Once you choose a genre, you need to stay within the confines of the genre.  That is not to say that crime novels don't allow you considerable freedom within those confines.

I don't see why a story couldn't be both, though there would be challenges. I think of LES MISERABLES as both, as well as Dennis Lehane's THE GIVEN DAY.

I agree with both points! Recently, someone use the example of the Da Vinci Code: where Robert Langdon was brought to assist in a murder mystery and then the story spiraled into religion and conspiracies that challenged two thousand years of beliefs. Of course, I'm not that ambitious! But I see the challenges and was curious in the approach should I commit to the idea.
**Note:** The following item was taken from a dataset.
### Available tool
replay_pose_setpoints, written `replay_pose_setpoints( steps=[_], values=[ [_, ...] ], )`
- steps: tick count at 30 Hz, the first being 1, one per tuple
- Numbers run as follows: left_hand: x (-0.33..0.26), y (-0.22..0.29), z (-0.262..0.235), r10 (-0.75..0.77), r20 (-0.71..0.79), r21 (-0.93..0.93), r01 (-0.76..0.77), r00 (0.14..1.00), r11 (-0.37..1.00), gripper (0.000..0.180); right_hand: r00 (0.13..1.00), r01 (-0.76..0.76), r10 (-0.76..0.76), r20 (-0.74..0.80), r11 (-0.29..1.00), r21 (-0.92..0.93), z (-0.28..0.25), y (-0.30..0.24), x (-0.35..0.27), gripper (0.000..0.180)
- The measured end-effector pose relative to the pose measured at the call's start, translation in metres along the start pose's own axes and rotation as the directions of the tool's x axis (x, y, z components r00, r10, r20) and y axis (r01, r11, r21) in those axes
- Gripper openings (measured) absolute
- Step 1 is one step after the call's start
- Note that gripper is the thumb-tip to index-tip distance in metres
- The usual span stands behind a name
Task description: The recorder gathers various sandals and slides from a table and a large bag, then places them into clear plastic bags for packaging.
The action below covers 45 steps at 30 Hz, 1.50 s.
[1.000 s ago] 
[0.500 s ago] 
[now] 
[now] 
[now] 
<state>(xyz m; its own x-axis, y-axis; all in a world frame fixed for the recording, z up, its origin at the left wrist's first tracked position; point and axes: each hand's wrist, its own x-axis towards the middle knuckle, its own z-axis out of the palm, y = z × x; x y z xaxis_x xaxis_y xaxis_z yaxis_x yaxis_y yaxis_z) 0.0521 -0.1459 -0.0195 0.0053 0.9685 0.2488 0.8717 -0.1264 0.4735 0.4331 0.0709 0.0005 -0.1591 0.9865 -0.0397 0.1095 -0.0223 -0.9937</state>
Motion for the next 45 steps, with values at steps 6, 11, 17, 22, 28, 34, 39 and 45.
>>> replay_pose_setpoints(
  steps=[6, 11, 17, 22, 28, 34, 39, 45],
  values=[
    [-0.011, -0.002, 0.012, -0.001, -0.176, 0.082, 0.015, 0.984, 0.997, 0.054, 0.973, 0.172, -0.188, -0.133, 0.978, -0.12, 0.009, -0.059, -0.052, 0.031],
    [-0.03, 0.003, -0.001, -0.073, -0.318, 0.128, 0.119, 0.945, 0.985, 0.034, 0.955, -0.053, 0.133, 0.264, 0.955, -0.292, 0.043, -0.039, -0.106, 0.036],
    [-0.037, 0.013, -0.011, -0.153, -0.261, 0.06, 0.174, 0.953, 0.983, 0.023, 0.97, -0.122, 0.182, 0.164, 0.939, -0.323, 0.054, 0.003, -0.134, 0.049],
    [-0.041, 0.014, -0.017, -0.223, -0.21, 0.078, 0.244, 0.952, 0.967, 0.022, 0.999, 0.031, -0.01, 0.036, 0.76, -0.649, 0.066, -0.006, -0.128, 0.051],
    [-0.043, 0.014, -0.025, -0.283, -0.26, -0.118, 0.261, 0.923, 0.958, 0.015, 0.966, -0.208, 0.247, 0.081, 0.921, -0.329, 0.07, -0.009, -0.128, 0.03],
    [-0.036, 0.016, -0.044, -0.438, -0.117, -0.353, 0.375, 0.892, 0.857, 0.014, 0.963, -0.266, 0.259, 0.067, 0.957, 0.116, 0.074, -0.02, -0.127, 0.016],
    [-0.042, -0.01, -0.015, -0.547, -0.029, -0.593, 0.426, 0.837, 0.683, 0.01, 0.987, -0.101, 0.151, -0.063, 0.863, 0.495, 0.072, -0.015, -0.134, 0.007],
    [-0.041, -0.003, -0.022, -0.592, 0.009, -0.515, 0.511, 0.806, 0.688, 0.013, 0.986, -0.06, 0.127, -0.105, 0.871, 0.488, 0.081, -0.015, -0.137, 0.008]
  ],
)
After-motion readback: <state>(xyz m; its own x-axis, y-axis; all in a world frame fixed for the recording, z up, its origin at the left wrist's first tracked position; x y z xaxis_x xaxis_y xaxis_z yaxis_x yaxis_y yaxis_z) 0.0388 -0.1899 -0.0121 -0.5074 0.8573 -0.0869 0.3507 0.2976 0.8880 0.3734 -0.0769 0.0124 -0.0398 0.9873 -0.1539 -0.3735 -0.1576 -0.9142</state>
I'm one that certainly loves to test the confines and occasionally break them!

The Da Vinci Code is no epic by any stretch.  It's a thriller.  An epic involves a quest and a hero.

Sounds like a great idea.  The crime stories I really love are so engaging they feel like a new universe, a galaxy far, far away... 

I believe people will read great writing about near anything.

No.  Mysteries and thrillers have specific forms and story requirements that would clash with an epic.   In the end, your story would be another epic.  

The epic nature and larger message in a mystery or thriller can come over a number of books.  Look at LeCarre's Smiley stories that point to the hypocrisy of cold war spying.  Another excellent example is the L.A. Quartet by James Ellroy.  The four books begin with the Black Dahlia and continues with The Big Sleep, L.A. Confidential, and White Jazz.  These stories give you the bigger picture of crime and corruption in L.A.  I consider these as required reading for all crime fiction writers.

By the way, while commercially successful, The daVinci Code is a second rate thriller.  Don't get me wrong, I'd take the money, but it isn't something to use as a guide to writing your story.

Exactly.  And extending the quest over a number of books strikes me as an excellent idea also.